What they said. You aren't breaking the law by doing it, just voiding your warranty.


----------



## wigsplittinhatchet (Nov 5, 2011)

yarly said:


> It has been "legal" for quite a while (since 2010). Not sure why it got brought up once again. Media outlets must have gotten bored of talking about the new Android, Apple and Mircosoft releases already.

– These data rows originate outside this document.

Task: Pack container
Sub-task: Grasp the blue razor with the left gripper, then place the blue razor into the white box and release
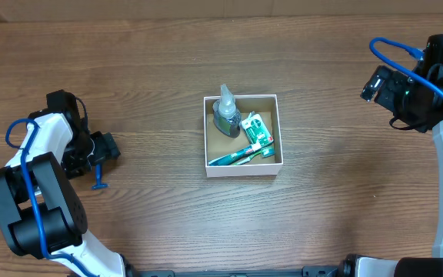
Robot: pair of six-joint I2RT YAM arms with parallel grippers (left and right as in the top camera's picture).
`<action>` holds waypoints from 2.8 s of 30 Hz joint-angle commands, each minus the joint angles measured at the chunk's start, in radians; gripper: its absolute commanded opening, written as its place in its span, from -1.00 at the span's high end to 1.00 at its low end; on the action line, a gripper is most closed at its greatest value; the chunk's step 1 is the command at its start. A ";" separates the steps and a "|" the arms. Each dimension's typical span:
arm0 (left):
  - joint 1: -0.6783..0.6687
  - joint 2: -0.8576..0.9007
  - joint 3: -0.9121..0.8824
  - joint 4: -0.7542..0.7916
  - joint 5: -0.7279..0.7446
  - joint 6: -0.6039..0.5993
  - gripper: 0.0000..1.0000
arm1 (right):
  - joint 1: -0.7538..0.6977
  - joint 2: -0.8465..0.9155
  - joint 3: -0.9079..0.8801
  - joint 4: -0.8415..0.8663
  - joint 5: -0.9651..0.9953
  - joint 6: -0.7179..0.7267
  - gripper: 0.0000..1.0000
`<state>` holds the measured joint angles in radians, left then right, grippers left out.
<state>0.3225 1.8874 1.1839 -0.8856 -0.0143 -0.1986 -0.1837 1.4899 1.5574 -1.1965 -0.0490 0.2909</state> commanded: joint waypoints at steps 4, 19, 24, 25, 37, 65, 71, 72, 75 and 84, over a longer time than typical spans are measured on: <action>-0.003 0.011 -0.060 0.053 0.019 0.023 -0.84 | -0.003 -0.006 -0.001 0.005 -0.006 -0.003 -1.00; -0.003 0.011 -0.071 0.071 0.011 0.023 0.44 | -0.003 -0.006 -0.001 0.005 -0.006 -0.003 -1.00; -0.003 0.011 -0.071 0.071 0.011 0.023 0.66 | -0.003 -0.006 -0.001 0.005 -0.006 -0.003 -1.00; -0.003 0.011 -0.071 0.071 0.011 0.023 0.75 | -0.003 -0.006 -0.001 0.005 -0.006 -0.003 -1.00; -0.057 -0.097 0.098 -0.080 0.016 0.035 0.92 | -0.003 -0.006 -0.001 0.005 -0.006 -0.003 -1.00; -1.039 -0.039 0.291 0.054 -0.076 0.264 0.72 | -0.003 -0.006 -0.001 0.001 -0.006 -0.003 -1.00; -1.033 -0.040 0.391 -0.051 -0.076 0.259 0.02 | 0.000 -0.006 -0.001 0.001 -0.014 -0.010 -1.00; -1.033 -0.040 0.445 -0.102 -0.090 0.233 -0.01 | 0.004 -0.006 -0.001 0.002 -0.024 -0.011 -1.00; -1.033 -0.052 0.580 -0.231 -0.159 0.182 -0.03 | 0.027 -0.006 0.000 0.012 -0.020 -0.031 -1.00; -0.819 -0.255 0.670 -0.230 -0.221 0.011 -0.24 | 0.248 -0.014 0.007 0.144 0.130 -0.036 -1.00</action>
<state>-0.6300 1.7283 1.8221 -1.1194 -0.2222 -0.0975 -0.0055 1.4899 1.5574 -1.1080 0.0154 0.2649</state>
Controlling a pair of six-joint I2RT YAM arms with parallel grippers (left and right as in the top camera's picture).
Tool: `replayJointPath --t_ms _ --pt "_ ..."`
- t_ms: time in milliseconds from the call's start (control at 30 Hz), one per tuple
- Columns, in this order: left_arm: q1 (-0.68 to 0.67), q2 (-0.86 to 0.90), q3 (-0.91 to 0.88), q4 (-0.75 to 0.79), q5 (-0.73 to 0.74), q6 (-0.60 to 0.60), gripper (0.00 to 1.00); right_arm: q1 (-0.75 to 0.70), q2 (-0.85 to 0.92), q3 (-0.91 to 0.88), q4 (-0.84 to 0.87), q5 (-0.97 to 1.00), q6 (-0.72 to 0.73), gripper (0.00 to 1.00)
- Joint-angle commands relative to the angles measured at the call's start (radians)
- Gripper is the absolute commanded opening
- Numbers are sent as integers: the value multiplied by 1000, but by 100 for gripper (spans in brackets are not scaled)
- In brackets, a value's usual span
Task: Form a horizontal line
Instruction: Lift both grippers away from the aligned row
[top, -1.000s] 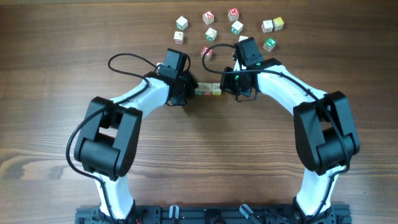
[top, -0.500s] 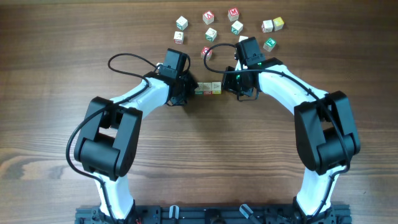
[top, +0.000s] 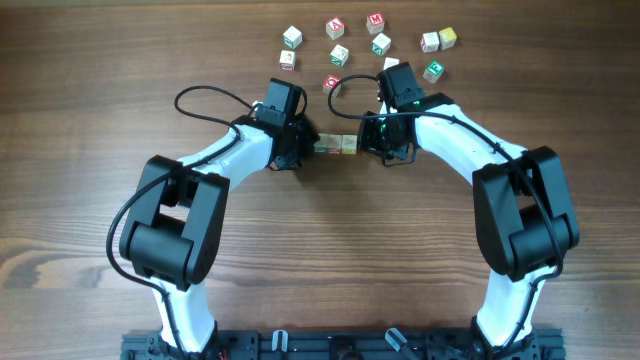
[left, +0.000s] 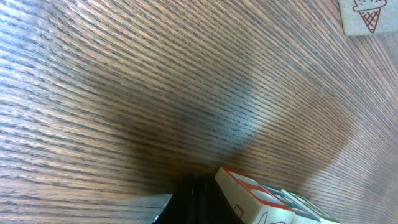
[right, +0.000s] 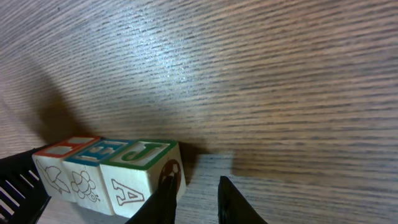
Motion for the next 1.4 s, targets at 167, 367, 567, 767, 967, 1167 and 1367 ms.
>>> replayJointPath --t_ms 167,367,567,767,967,1167,1367 --pt "-14 41 -29 -21 -10 16 4 7 -24 -10 -10 107 1 22" --pt "-14 41 -29 -21 -10 16 4 7 -24 -10 -41 208 2 5" --pt "-11 41 -29 -25 -11 16 4 7 -24 -10 -44 218 2 5" --pt "14 41 -29 -42 -10 16 4 7 -24 -10 -47 218 2 5" --pt "45 41 -29 -64 -10 13 4 7 -24 -10 -51 218 1 4" --pt "84 13 -29 -143 -11 23 4 7 -24 -10 -64 218 1 4" --pt "103 -103 -29 -231 -101 116 4 7 -30 -7 -77 209 -29 4"
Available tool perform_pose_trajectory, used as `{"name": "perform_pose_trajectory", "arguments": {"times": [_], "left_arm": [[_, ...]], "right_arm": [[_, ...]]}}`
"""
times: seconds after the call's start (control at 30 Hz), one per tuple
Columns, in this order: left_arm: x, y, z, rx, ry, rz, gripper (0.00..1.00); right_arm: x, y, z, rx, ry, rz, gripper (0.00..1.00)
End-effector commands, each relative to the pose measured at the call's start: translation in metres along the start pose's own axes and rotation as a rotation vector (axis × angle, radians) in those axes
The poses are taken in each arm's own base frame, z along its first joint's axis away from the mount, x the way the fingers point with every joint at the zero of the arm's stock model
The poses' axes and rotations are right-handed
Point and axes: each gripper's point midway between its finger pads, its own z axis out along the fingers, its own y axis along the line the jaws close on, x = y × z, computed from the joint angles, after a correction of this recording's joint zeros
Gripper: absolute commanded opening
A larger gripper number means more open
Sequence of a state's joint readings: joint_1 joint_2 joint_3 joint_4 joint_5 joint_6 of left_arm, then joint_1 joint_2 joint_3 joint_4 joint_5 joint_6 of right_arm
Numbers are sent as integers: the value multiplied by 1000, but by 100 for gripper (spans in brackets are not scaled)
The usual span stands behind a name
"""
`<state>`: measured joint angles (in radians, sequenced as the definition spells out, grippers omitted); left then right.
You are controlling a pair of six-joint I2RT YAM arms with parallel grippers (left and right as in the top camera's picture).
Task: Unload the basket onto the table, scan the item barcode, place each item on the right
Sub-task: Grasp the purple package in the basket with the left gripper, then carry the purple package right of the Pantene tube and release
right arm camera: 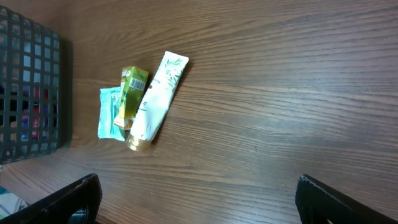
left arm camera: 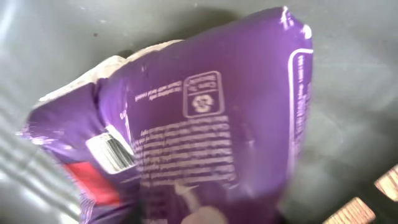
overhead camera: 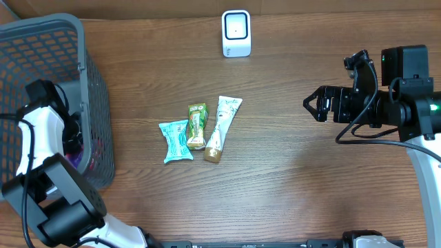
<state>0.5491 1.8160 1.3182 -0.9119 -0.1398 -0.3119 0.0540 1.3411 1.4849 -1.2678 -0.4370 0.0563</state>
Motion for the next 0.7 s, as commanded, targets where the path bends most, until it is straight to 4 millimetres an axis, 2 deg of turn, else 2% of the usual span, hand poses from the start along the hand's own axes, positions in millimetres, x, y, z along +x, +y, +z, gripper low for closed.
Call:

Hence why I quoted the legal part. From my understanding it has never been illegal but possibly a legal "grey area" also not sure why this was brought up again. Definitely agree with the media being bored aspect

Sent from my Galaxy Nexus using RootzWiki


----------



## WhataSpaz (Feb 20, 2012)

Me, switching from Verizon to AT&T...

Rep: (Referring to old Galaxy Nexus) "Hmm your contacts don't want to switch over to the new phone..."
Me: "Oh probably because it's rooted."
Rep: "Well sorry, I can't do anything about this then."
Me: "It's okay, I plan on rooting it once I get home anyway."


----------



## Goose306 (Sep 12, 2011)

WhataSpaz said:


> Me, switching from Verizon to AT&T...
> 
> Rep: (Referring to old Galaxy Nexus) "Hmm your contacts don't want to switch over to the new phone..."
> Me: "Oh probably because it's rooted."
> ...


lol then I'll root it and fix it myself cuz clearly your not competent enough to do so... cuz rooting is definitely what's blocking the contact switching lol :rollseyes:


----------



## Sicklysuite (Jul 2, 2011)

WhataSpaz said:


> Me, switching from Verizon to AT&T...
> 
> Rep: (Referring to old Galaxy Nexus) "Hmm your contacts don't want to switch over to the new phone..."
> Me: "Oh probably because it's rooted."
> ...


Since it's fun carrier experience sharing time, I'll tell a funny story...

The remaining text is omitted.